■ **PROBLEM**
Check every line below for the string "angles", and copy the lines that contain it.

■ **DATASET EXCERPTS**
=== Begin Enclosure ===

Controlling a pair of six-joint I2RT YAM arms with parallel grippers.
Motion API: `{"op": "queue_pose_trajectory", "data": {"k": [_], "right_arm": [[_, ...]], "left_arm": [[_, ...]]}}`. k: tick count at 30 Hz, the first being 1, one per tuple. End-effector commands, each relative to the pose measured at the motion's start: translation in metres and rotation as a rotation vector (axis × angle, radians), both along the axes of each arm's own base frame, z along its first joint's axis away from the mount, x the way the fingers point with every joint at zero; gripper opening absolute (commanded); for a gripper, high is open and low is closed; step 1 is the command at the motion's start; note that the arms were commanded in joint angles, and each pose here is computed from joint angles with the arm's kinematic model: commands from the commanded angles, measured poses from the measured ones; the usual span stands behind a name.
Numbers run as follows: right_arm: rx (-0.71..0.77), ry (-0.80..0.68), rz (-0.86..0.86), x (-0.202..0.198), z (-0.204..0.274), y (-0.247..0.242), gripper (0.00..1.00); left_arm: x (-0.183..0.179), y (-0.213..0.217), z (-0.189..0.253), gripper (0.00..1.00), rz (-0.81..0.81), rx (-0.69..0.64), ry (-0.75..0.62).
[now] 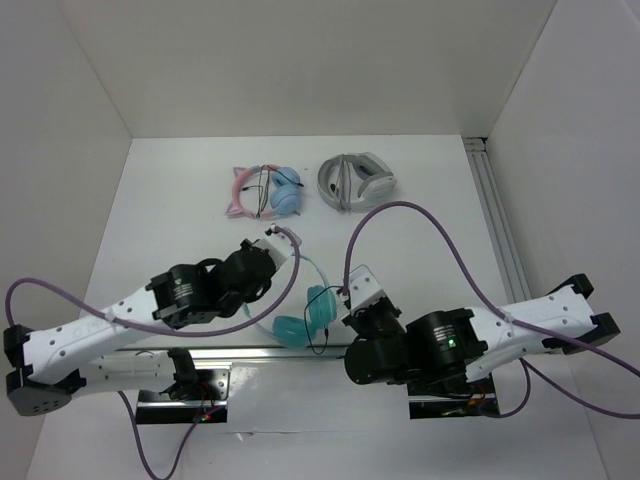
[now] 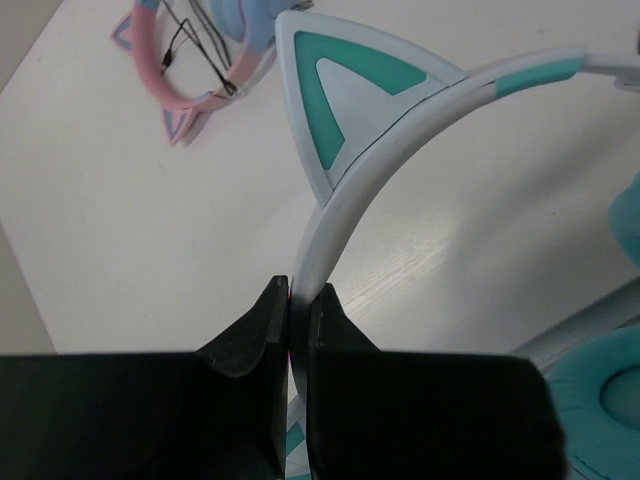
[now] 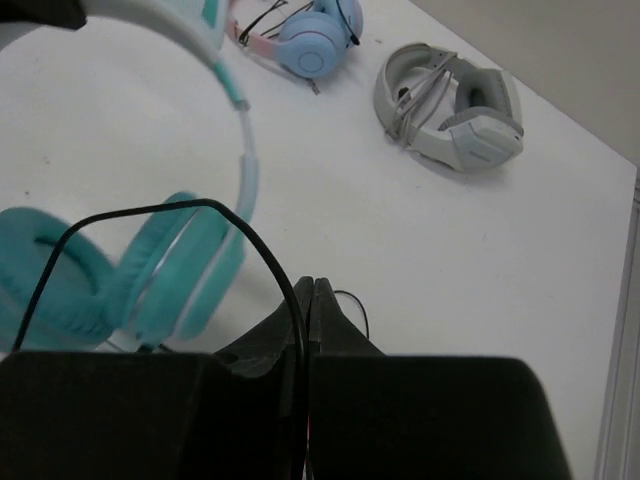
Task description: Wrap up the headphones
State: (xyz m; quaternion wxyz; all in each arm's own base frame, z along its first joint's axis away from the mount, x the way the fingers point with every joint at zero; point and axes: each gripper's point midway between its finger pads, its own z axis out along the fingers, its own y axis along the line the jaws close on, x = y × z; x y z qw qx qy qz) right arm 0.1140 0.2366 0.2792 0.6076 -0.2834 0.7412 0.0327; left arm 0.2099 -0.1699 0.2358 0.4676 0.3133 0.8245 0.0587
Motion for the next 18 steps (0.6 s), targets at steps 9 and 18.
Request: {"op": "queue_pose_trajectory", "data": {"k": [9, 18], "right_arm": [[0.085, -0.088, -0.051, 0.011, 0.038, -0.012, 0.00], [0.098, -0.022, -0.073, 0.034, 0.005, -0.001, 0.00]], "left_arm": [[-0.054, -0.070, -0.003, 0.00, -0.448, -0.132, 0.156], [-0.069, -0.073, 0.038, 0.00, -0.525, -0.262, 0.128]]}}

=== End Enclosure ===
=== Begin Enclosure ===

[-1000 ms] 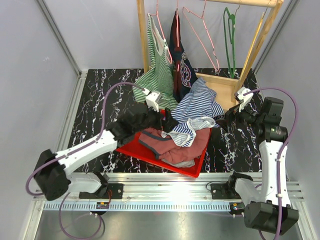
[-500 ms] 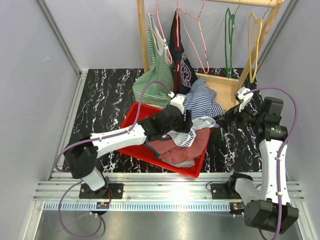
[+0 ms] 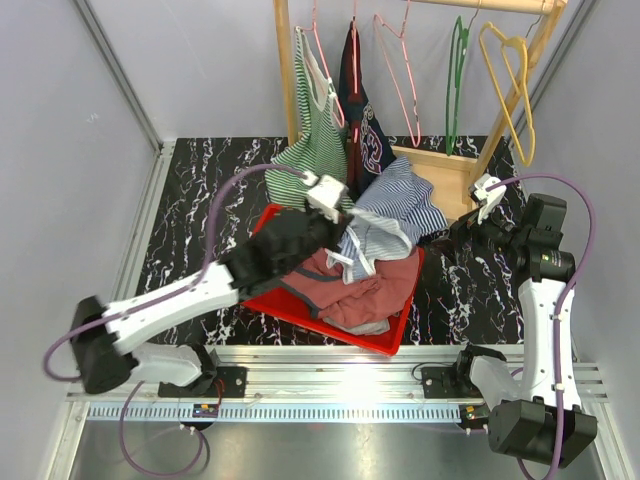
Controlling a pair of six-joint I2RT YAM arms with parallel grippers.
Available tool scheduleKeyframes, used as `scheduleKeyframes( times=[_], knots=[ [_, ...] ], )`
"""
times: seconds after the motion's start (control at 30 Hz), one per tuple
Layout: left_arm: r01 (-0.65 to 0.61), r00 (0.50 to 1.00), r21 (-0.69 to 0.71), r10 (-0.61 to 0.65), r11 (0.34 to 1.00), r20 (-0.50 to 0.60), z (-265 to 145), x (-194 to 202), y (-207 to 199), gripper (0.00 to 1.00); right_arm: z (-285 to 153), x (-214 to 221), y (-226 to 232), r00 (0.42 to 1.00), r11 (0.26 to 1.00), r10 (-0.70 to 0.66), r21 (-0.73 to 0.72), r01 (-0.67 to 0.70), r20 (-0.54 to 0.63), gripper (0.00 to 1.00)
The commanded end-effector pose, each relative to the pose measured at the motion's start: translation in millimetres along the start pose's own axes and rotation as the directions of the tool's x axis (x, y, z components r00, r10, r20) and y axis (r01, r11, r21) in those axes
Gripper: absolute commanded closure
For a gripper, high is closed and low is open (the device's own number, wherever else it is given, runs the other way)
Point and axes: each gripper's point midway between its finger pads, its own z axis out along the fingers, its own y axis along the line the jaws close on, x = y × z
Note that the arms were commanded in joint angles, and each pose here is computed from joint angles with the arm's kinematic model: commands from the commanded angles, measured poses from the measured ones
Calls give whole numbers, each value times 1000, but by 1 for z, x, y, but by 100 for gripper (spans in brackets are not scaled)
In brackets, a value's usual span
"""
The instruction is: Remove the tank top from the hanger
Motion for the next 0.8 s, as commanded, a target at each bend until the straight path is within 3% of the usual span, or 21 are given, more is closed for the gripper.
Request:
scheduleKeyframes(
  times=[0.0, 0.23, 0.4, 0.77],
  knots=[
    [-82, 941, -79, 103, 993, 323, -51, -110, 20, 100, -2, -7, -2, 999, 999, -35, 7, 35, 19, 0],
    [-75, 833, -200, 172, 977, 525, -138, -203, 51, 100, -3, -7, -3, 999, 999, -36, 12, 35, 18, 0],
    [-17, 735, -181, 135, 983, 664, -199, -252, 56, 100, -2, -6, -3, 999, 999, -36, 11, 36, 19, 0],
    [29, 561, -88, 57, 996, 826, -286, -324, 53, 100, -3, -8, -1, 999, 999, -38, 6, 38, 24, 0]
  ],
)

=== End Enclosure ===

■ **RESULT FOR THIS TASK**
Motion API: `{"op": "queue_pose_trajectory", "data": {"k": [_], "right_arm": [[_, ...]], "left_arm": [[_, ...]]}}`. k: tick count at 30 Hz, the first being 1, one per tuple. End-effector commands, each relative to the pose measured at the motion's start: translation in metres and rotation as a rotation vector (axis × angle, radians), both along the axes of each arm's own base frame, z along its first joint's axis away from the mount, x the way the fingers point with every joint at zero; gripper opening absolute (commanded); for a gripper, high is open and low is closed; step 1 is the command at the motion's start; note that the arms were commanded in joint angles, and each pose here is computed from joint angles with the arm's kinematic model: commands from the commanded angles, measured poses from the measured ones; the usual span stands behind a name.
Note that the arms were commanded in joint angles, and each pose here is computed from joint angles with the arm's kinematic model: commands from the commanded angles, measured poses from the measured ones

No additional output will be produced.